Digging around a bit, it turns out to be related to read timeouts on the Channel
reader. In our case, the HTTP connection timeout was set to 20 seconds, so after
that time we would see the CLI get disconnected from Hudson. The server logs
show an exception like this:
2009-10-02 12:50:59,786 ERROR [hudson.remoting.Channel] I/O error in channel
HTTP full-duplex channel 552692ad-f7ab-4ed2-8eb6-5be614fdcefb
java.net.SocketTimeoutException: Read timed out
at java.net.SocketInputStream.socketRead0(Native Method)
at java.net.SocketInputStream.read(SocketInputStream.java:129)
at
org.apache.coyote.http11.InternalInputBuffer.fill(InternalInputBuffer.java:746)
at
org.apache.coyote.http11.InternalInputBuffer$InputStreamInputBuffer.doRead(InternalInputBuffer.java:776)
at
org.apache.coyote.http11.filters.ChunkedInputFilter.readBytes(ChunkedInputFilter.java:243)
at
org.apache.coyote.http11.filters.ChunkedInputFilter.parseChunkHeader(ChunkedInputFilter.java:273)
at
org.apache.coyote.http11.filters.ChunkedInputFilter.doRead(ChunkedInputFilter.java:132)
at
org.apache.coyote.http11.InternalInputBuffer.doRead(InternalInputBuffer.java:705)
at org.apache.coyote.Request.doRead(Request.java:428)
at
org.apache.catalina.connector.InputBuffer.realReadBytes(InputBuffer.java:304)
at org.apache.tomcat.util.buf.ByteChunk.substract(ByteChunk.java:372)
at org.apache.catalina.connector.InputBuffer.readByte(InputBuffer.java:317)
at
org.apache.catalina.connector.CoyoteInputStream.read(CoyoteInputStream.java:105)
at
java.io.ObjectInputStream$PeekInputStream.peek(ObjectInputStream.java:2249)
at
java.io.ObjectInputStream$BlockDataInputStream.peek(ObjectInputStream.java:2542)
at
java.io.ObjectInputStream$BlockDataInputStream.peekByte(ObjectInputStream.java:2552)

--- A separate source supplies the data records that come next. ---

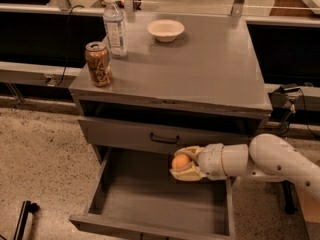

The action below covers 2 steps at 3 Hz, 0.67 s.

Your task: Place orange into middle drawer

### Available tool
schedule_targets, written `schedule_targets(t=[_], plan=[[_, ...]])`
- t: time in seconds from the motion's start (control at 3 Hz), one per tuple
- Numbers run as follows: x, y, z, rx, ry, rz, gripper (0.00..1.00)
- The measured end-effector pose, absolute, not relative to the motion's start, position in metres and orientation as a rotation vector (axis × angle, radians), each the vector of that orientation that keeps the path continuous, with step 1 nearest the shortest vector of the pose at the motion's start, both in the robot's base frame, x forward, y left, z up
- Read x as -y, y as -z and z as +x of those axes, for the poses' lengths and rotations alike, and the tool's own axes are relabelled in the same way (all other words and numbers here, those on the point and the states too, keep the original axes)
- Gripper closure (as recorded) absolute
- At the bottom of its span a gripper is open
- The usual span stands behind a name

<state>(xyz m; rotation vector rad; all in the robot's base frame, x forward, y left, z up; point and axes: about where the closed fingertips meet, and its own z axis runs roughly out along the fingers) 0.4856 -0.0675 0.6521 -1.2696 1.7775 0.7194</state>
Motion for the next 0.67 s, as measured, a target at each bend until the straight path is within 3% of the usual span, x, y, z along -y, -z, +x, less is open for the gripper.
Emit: schedule_targets(t=[0.67], plan=[[0.084,-0.516,0.498,-1.932,-0.686,-1.170,1.00]])
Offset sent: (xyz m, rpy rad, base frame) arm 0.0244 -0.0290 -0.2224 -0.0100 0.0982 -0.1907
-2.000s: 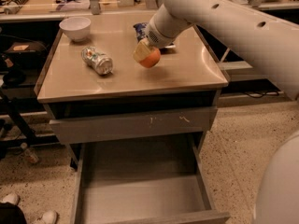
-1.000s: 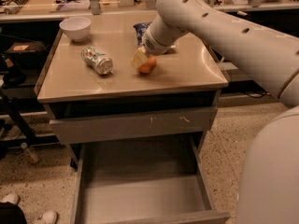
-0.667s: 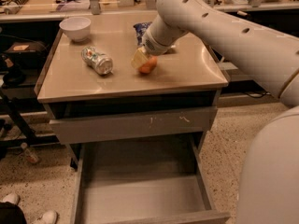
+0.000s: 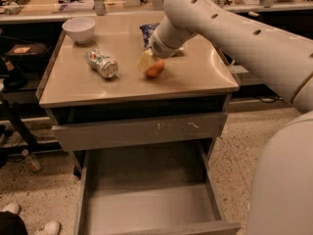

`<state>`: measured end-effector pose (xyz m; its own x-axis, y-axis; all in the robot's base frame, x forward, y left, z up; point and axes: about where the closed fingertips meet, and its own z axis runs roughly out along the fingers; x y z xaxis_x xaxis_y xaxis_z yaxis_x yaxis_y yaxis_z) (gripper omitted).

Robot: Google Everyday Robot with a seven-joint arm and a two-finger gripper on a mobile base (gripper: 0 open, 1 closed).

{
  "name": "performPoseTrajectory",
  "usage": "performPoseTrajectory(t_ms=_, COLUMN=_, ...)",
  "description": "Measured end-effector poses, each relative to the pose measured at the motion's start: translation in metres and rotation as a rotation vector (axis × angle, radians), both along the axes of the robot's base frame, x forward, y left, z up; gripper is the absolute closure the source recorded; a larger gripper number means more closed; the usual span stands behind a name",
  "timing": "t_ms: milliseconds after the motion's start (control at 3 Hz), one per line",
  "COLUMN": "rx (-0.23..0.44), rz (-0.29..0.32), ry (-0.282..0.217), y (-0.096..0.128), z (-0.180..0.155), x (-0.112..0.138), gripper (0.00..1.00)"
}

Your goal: Pick orange from middle drawer and place on counter

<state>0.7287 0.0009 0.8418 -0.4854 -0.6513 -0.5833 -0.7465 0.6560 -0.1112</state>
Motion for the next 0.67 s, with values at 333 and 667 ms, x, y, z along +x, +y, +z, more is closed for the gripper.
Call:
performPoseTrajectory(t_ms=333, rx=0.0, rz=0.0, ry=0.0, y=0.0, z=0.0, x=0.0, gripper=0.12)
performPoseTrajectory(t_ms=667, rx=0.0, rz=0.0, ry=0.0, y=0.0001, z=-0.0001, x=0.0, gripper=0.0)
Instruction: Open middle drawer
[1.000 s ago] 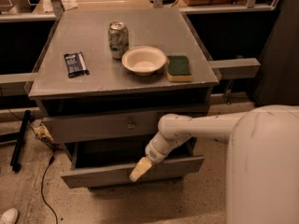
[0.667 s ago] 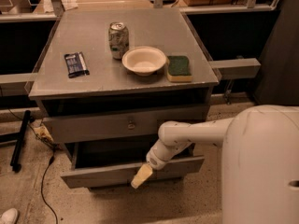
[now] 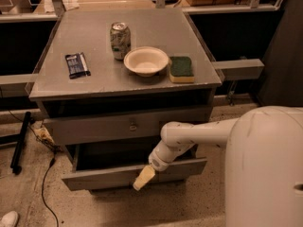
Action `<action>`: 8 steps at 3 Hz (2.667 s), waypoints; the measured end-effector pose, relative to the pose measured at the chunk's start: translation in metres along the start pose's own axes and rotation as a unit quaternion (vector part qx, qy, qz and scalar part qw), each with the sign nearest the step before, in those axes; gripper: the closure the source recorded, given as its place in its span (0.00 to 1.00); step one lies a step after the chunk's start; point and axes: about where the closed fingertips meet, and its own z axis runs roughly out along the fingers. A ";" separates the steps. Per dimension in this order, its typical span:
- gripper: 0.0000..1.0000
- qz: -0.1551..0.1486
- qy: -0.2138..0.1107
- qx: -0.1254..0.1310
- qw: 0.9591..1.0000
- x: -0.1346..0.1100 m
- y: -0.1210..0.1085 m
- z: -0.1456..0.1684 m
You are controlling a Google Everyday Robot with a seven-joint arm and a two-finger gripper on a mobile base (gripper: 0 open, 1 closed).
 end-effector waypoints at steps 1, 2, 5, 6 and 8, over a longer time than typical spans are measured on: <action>0.00 0.003 0.000 -0.002 1.000 0.000 0.002 0.000; 0.00 0.005 0.000 -0.004 1.000 0.000 0.004 0.000; 0.00 0.001 -0.048 0.045 0.998 -0.018 -0.008 -0.058; 0.00 0.001 -0.048 0.047 0.998 -0.019 -0.006 -0.061; 0.00 -0.021 -0.013 0.048 0.999 -0.020 -0.040 -0.003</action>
Offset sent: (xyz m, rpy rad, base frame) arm -0.2466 -0.0317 0.0224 0.1355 0.3535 -0.2940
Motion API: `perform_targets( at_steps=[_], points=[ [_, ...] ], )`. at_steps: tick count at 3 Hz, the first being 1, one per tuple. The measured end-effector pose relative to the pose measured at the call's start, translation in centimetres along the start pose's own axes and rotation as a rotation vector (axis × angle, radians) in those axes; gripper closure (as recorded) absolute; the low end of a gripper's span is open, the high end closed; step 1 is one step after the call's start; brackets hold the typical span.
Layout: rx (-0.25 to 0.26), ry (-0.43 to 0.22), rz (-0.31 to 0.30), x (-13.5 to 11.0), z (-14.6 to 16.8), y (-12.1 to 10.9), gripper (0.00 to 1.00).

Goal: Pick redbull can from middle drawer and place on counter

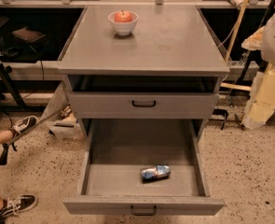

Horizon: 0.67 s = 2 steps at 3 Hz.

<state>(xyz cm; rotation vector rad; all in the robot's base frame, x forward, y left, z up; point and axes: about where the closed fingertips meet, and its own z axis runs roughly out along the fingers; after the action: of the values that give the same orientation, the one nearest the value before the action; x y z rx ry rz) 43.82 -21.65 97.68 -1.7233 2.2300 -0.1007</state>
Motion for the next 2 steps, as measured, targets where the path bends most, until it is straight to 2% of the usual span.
perform_targets(
  at_steps=[1,2],
  points=[
    [0.000,0.000,0.000,0.0,0.0,0.0,0.00],
    [-0.015,-0.029,-0.017,-0.7,3.0,-0.2,0.00]
  ],
)
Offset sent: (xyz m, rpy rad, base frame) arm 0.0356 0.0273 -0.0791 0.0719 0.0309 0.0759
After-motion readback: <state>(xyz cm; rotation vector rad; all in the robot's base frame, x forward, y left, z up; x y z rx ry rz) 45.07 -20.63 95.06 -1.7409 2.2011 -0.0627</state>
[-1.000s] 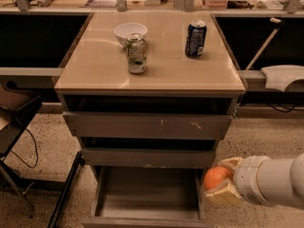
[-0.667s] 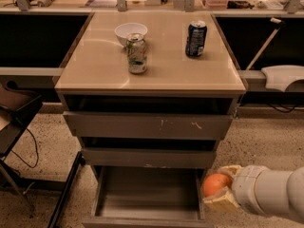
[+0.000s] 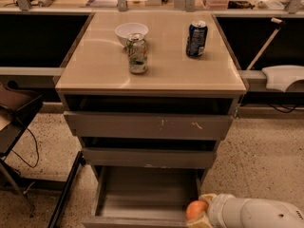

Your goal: Place orange into bottom drawer

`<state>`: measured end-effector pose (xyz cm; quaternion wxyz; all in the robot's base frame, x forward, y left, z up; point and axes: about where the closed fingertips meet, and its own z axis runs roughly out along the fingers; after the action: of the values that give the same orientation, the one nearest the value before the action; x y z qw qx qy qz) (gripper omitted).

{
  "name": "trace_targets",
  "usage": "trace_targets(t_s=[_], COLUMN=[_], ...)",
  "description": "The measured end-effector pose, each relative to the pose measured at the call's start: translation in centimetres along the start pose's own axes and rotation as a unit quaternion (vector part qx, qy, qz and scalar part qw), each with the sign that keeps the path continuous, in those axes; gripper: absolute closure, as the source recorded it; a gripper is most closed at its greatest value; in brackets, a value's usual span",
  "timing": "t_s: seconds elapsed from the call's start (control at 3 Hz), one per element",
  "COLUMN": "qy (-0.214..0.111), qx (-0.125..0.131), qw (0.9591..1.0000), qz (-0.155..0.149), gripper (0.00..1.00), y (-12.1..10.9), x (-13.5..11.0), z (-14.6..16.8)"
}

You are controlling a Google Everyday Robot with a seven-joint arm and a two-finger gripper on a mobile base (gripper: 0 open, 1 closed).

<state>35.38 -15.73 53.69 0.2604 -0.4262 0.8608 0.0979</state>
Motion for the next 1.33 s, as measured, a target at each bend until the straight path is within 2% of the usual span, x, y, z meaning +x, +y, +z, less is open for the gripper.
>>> trace_targets(t_s=[0.33, 0.67, 1.0, 1.33], qy=[0.01, 0.01, 0.005, 0.001], qx=[0.011, 0.021, 0.023, 0.046], qw=[0.9974, 0.9973, 0.9968, 0.9954], qz=[0.07, 0.07, 0.076, 0.084], gripper=[1.0, 1.0, 1.0, 1.0], y=[-2.5, -3.0, -3.5, -5.2], x=[4.1, 4.0, 3.7, 3.7], z=[6.6, 6.4, 7.8, 11.0])
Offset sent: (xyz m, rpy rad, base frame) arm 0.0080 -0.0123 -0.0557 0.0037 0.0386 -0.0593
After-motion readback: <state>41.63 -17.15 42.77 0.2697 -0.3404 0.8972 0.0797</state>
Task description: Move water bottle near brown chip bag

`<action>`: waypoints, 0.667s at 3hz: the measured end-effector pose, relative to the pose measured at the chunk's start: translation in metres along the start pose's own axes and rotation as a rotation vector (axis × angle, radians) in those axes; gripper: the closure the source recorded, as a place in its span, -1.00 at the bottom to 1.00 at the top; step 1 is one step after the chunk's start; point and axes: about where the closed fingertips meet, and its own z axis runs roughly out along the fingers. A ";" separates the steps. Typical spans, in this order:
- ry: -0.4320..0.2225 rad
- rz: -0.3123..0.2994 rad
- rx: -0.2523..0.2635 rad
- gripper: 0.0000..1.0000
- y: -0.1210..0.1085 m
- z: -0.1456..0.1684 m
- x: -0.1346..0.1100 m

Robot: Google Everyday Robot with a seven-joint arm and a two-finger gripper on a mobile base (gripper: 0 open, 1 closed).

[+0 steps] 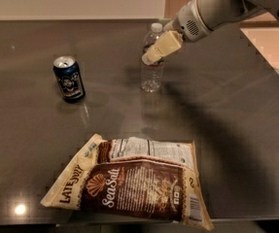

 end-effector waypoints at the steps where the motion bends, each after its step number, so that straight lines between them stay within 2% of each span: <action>1: -0.008 0.007 -0.036 -0.16 0.005 0.003 -0.003; 2: -0.030 0.006 -0.067 0.28 0.012 -0.001 -0.007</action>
Offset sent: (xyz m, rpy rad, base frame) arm -0.0191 0.0071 0.0147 0.0822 0.0381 0.0730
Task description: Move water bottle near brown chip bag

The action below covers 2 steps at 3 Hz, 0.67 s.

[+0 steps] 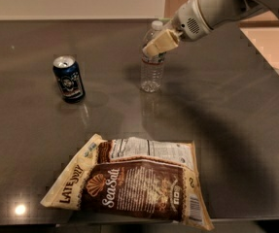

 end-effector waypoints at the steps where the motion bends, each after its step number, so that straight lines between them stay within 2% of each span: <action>1: -0.033 -0.029 -0.034 0.77 0.020 -0.017 -0.008; 2: -0.038 -0.045 -0.062 1.00 0.044 -0.035 -0.007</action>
Offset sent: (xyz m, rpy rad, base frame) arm -0.0853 -0.0135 0.0387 0.0401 -0.0043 0.1064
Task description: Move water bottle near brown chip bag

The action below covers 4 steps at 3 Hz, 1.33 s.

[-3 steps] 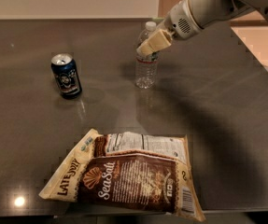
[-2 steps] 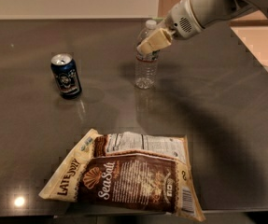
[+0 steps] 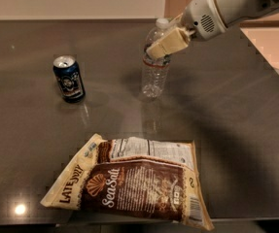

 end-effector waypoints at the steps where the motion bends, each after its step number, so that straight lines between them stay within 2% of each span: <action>1: 0.014 -0.022 -0.021 1.00 0.028 -0.012 0.005; 4: 0.071 -0.157 -0.084 1.00 0.103 -0.017 0.014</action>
Offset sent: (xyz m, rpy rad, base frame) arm -0.0928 -0.0035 -0.0060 -0.0704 -0.0036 0.1185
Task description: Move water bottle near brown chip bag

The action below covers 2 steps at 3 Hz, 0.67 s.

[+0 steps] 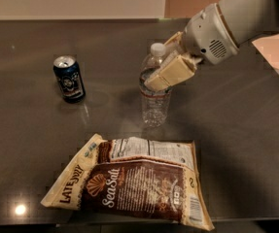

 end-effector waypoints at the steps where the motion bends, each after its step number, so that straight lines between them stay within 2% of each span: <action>1: -0.005 -0.042 -0.030 1.00 0.019 0.005 -0.005; 2: -0.022 -0.059 -0.069 1.00 0.031 0.014 -0.007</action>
Offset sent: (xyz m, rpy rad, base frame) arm -0.0382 0.0251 -0.0152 0.0351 0.0172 0.1330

at java.io.ObjectInputStream.readObject0(ObjectInputStream.java:1297)
at java.io.ObjectInputStream.readObject(ObjectInputStream.java:351)
at hudson.remoting.Channel$ReaderThread.run(Channel.java:802)
This happens in the Channel reader thread, but in the pool thread that is
serving the HTTP request, the Groovysh repl loop continues, continuing to look
for new commands from the user. Each time it does this, it ends up getting down
to Channel.send where an exception is thrown to indicate that the channel is closed.
In the case of writes/flush, this exception is swallowed by the PrintStream and
PrintWriter wrappers at various levels of the output chain (because they swallow
ALL IOExceptions, per their contract). In the case of reads, the IOException
ends up being throw up to Groovy's ShellRunner.work where it is caught as a
Throwable and passed to the configured errorHook.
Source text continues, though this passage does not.